» **DATA SUPPLIED**

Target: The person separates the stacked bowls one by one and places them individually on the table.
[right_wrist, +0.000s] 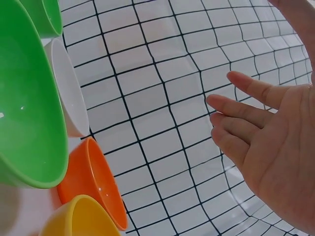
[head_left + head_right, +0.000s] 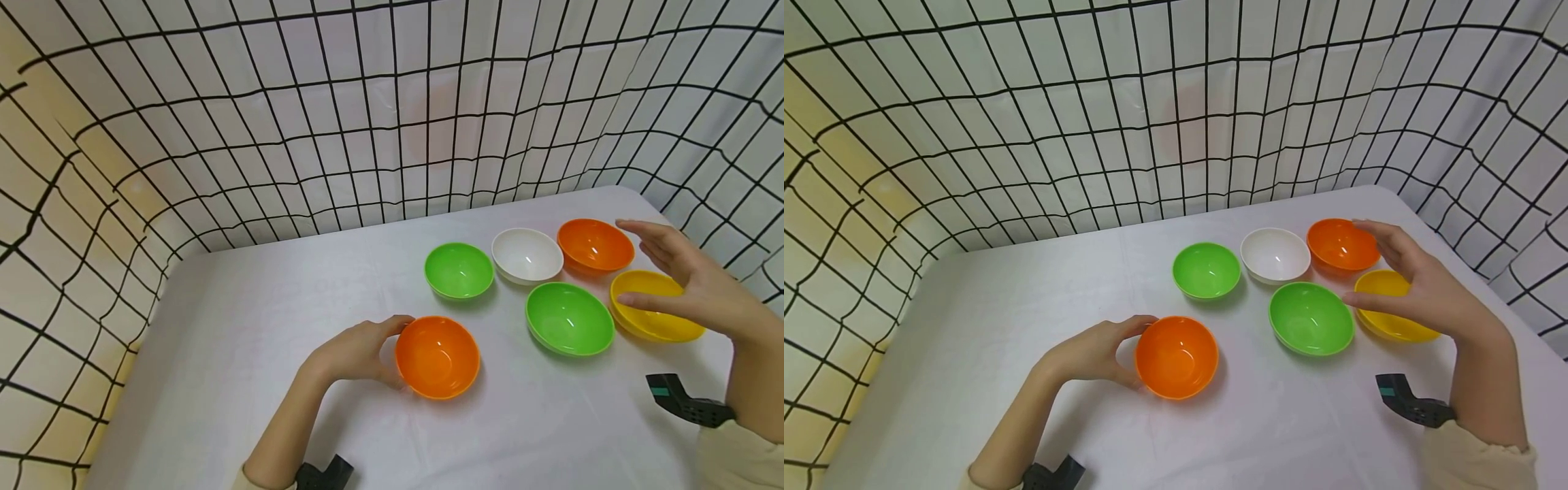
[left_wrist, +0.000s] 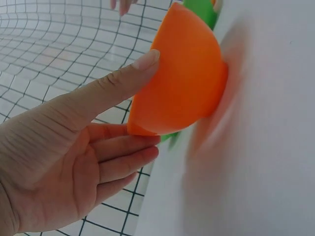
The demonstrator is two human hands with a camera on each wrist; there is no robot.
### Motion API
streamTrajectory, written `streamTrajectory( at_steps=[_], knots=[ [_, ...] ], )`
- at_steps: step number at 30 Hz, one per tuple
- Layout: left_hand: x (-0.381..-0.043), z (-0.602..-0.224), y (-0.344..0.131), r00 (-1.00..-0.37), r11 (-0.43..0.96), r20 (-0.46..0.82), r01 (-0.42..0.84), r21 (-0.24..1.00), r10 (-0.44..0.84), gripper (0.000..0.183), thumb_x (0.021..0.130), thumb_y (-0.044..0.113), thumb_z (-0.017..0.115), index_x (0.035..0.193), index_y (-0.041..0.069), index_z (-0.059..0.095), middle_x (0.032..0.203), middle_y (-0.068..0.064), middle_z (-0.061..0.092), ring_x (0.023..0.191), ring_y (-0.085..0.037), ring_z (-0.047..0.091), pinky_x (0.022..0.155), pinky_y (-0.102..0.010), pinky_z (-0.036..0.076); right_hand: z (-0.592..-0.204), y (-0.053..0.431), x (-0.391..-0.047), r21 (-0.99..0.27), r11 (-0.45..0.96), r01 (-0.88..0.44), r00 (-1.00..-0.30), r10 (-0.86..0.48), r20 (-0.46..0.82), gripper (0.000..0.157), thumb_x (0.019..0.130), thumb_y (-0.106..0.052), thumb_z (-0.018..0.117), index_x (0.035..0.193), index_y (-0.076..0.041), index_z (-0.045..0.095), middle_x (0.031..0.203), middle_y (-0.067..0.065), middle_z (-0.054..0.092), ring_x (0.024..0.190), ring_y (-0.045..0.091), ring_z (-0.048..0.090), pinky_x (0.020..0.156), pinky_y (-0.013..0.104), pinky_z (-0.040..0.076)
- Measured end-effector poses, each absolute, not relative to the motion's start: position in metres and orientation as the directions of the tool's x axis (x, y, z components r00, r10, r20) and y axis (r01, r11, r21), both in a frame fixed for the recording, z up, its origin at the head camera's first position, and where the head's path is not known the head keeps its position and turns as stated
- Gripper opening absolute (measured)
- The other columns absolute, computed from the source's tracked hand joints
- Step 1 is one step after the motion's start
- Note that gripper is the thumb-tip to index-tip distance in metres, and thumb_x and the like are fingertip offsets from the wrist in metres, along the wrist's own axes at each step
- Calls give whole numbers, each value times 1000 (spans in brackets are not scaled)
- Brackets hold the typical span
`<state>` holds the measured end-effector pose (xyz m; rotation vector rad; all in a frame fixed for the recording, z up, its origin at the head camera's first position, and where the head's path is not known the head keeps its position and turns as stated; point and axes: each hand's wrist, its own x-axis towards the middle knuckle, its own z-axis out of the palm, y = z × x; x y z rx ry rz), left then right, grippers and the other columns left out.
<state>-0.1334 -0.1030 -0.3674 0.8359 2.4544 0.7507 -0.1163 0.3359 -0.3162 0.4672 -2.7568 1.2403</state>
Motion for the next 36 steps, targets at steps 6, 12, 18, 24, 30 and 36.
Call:
streamTrajectory(
  at_steps=[6, 12, 18, 24, 30, 36],
  knots=[
    [-132, -370, -96, -734, 676, -205, 430, 598, 648, 85, 65, 44, 80, 138, 27, 38, 128, 10, 54, 117, -12, 51, 98, -39, 41, -314, 333, -115, -724, 614, -315, -947, -250, 200, 89, 71, 5, 71, 144, -17, 25, 147, -8, 23, 132, -7, 17, 95, -3, 15],
    [-130, -373, -89, -743, 676, -180, 444, 588, 645, 86, 67, 47, 78, 139, 26, 37, 129, 9, 54, 116, -13, 52, 97, -40, 42, -314, 332, -115, -732, 611, -301, -952, -244, 187, 88, 72, 5, 71, 144, -17, 26, 147, -9, 23, 133, -7, 16, 96, -1, 13],
    [-129, -376, -84, -748, 675, -166, 451, 584, 643, 87, 68, 51, 76, 140, 26, 35, 130, 9, 54, 116, -15, 52, 95, -41, 43, -315, 333, -115, -727, 608, -318, -946, -255, 200, 88, 71, 5, 70, 144, -16, 26, 147, -8, 23, 133, -7, 17, 97, -1, 13],
    [-128, -379, -78, -758, 679, -147, 459, 573, 636, 92, 67, 54, 75, 143, 26, 32, 133, 7, 51, 117, -16, 51, 96, -41, 43, -316, 333, -115, -735, 609, -299, -952, -247, 182, 87, 73, 4, 70, 144, -18, 25, 149, -9, 21, 132, -7, 15, 103, 8, 7],
    [-127, -385, -72, -764, 675, -136, 454, 581, 631, 95, 69, 54, 73, 146, 27, 26, 136, 6, 48, 120, -16, 49, 97, -42, 43, -317, 330, -116, -750, 610, -257, -963, -230, 143, 88, 73, 0, 71, 144, -22, 24, 150, -12, 17, 129, -12, 13, 108, 60, -3],
    [-124, -395, -61, -766, 665, -81, 494, 560, 637, 90, 77, 55, 66, 148, 24, 20, 136, 3, 49, 119, -19, 51, 97, -40, 43, -317, 328, -117, -742, 626, -239, -967, -222, 124, 90, 74, -3, 73, 145, -24, 22, 149, -14, 18, 127, -14, 13, 103, 66, -3]
  ],
)
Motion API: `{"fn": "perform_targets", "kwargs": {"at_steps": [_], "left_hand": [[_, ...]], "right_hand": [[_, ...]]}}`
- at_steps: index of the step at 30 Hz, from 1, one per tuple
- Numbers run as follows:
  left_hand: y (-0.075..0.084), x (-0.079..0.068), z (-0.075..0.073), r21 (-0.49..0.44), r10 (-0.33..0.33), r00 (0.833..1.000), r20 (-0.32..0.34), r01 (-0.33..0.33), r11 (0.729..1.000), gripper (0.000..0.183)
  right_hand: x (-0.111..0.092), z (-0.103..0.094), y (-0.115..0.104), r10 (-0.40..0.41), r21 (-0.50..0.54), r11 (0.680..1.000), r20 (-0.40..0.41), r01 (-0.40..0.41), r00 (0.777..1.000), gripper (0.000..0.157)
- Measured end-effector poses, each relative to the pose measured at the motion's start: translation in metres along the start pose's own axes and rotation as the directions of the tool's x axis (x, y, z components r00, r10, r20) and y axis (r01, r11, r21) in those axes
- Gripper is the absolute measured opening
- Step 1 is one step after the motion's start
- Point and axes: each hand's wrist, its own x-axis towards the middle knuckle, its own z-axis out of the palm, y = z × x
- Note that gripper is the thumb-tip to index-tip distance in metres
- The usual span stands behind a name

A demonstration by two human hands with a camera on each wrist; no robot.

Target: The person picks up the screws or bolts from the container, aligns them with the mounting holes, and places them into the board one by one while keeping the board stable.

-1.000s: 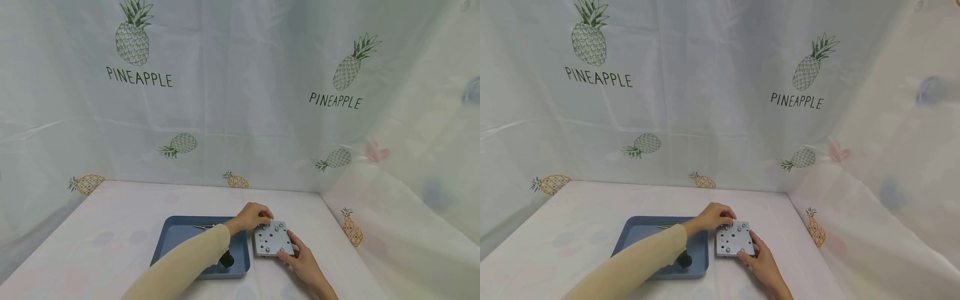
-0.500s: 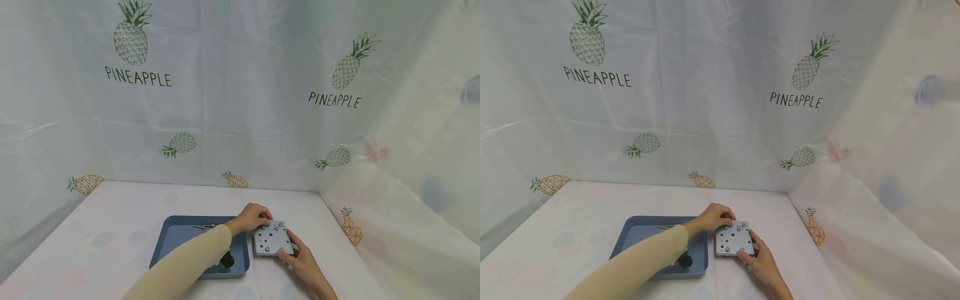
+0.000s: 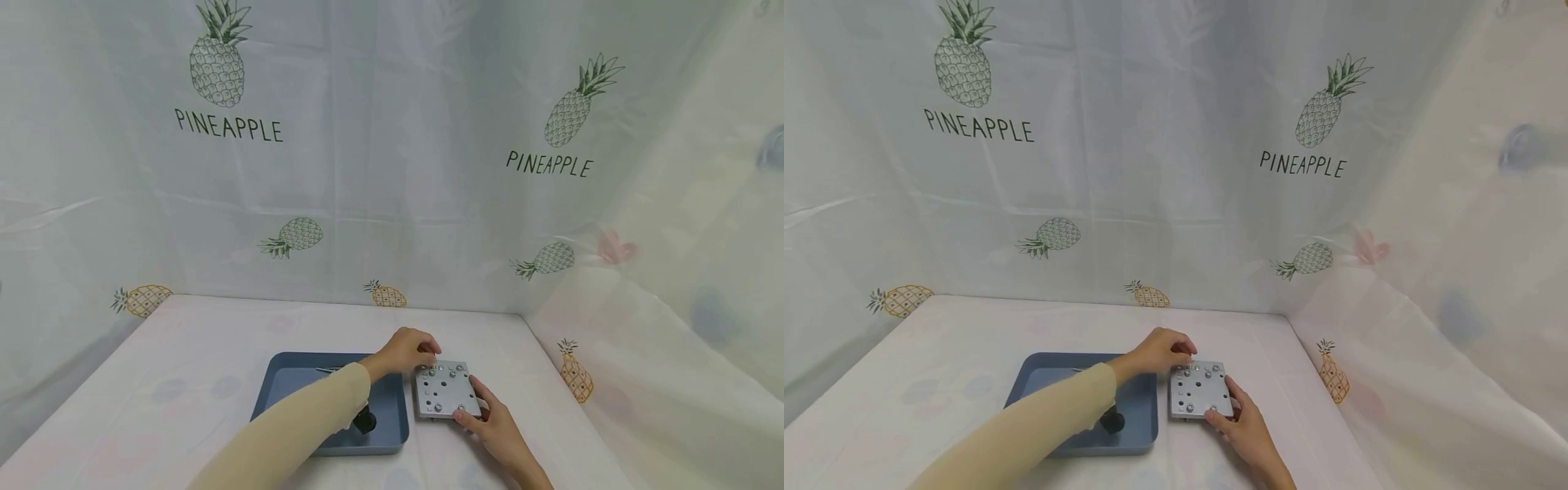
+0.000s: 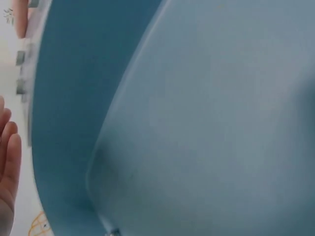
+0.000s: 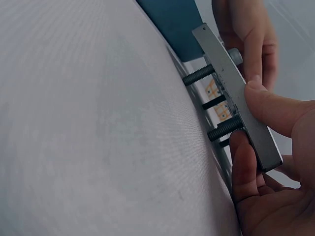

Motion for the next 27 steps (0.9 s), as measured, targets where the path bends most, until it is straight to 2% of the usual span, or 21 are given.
{"fn": "perform_targets", "kwargs": {"at_steps": [6, 12, 17, 27], "left_hand": [[0.000, -0.012, -0.030, 0.025, 0.054, 0.998, 0.013, -0.055, 0.998, 0.022], [-0.008, -0.029, -0.055, 0.110, 0.087, 0.996, 0.032, -0.090, 0.990, 0.025], [-0.014, -0.041, -0.069, 0.159, 0.097, 0.994, 0.046, -0.103, 0.982, 0.029], [-0.023, -0.072, -0.084, 0.234, 0.057, 0.996, 0.075, -0.073, 0.969, 0.039]], "right_hand": [[0.000, 0.001, 0.000, -0.003, -0.011, 1.000, -0.009, 0.003, 1.000, 0.095], [0.000, 0.000, 0.001, 0.005, -0.016, 1.000, -0.007, -0.005, 1.000, 0.096], [0.000, -0.002, 0.003, 0.004, -0.006, 1.000, -0.005, -0.004, 1.000, 0.096], [0.001, 0.000, 0.002, 0.011, -0.019, 1.000, -0.014, -0.011, 1.000, 0.097]]}}
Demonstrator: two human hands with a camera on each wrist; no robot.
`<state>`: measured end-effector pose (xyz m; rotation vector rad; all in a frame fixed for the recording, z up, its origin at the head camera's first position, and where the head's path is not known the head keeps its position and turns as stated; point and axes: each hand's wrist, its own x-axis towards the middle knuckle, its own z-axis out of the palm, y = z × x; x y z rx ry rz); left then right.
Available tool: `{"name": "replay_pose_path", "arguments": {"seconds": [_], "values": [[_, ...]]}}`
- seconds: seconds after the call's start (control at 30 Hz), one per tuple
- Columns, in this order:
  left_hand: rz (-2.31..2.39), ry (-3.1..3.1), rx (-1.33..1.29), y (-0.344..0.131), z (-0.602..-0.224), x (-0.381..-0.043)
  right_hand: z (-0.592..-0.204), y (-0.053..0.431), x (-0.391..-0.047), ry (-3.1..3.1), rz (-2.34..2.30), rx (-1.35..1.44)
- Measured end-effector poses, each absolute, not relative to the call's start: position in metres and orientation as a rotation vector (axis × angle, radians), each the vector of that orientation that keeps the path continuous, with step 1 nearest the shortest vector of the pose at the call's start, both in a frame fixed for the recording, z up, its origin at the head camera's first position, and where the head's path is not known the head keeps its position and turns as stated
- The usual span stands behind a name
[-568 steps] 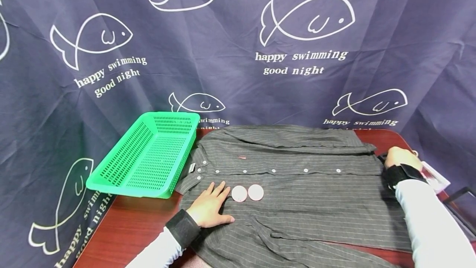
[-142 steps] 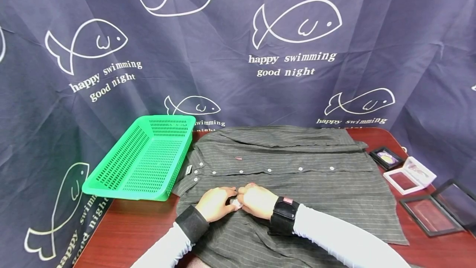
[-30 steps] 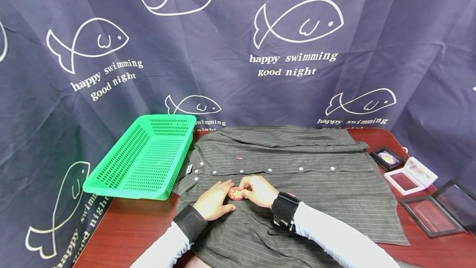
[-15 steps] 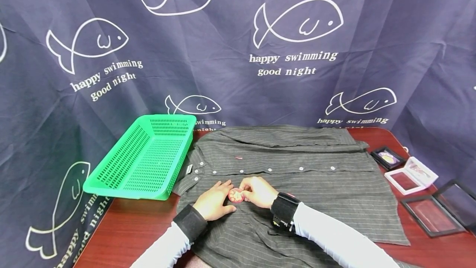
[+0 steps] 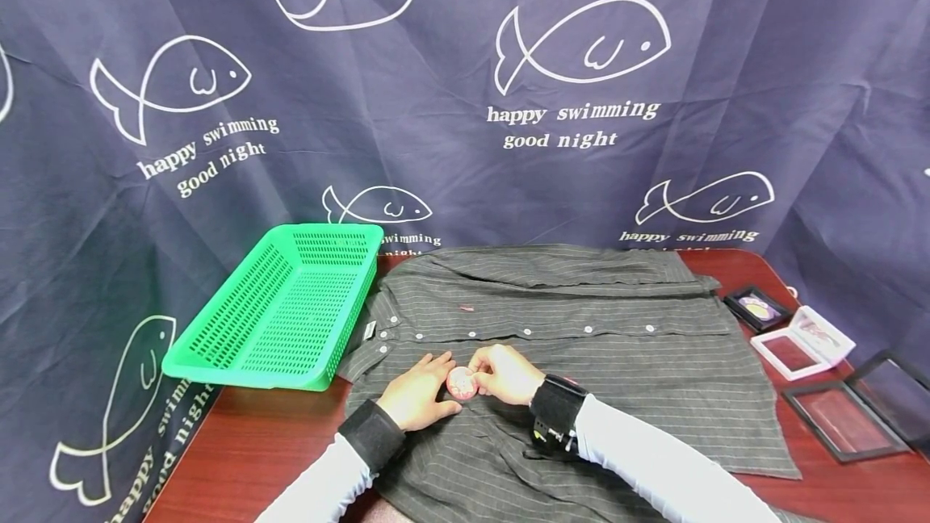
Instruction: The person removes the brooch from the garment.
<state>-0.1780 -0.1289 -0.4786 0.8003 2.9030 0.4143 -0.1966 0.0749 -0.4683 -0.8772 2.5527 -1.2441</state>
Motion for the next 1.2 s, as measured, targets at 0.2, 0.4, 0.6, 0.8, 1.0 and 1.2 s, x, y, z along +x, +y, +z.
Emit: {"name": "replay_pose_path", "arguments": {"seconds": [0.2,0.4,0.6,0.8,1.0,1.2], "values": [[0.416,2.903,0.8,-0.129,-0.475,-0.176,-0.469,0.076,-0.197,2.507,-1.277,-0.867],[0.412,2.902,0.781,-0.129,-0.47,-0.173,-0.468,0.079,-0.196,2.48,-1.263,-0.864],[0.407,2.898,0.765,-0.128,-0.471,-0.174,-0.461,0.088,-0.196,2.431,-1.309,-0.891],[0.4,2.882,0.754,-0.129,-0.473,-0.176,-0.452,0.103,-0.2,2.514,-1.359,-0.909],[0.382,2.872,0.743,-0.13,-0.478,-0.178,-0.44,0.118,-0.204,2.534,-1.48,-0.866],[0.393,2.878,0.735,-0.131,-0.478,-0.178,-0.431,0.132,-0.209,2.596,-1.562,-0.827]]}}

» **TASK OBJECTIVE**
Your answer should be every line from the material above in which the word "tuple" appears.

» **TASK RESPONSE**
- at_steps: step number at 30 Hz, one per tuple
- at_steps: index of the step at 30 Hz, from 1, one per tuple
- seconds: seconds after the call's start (control at 30 Hz), one per tuple

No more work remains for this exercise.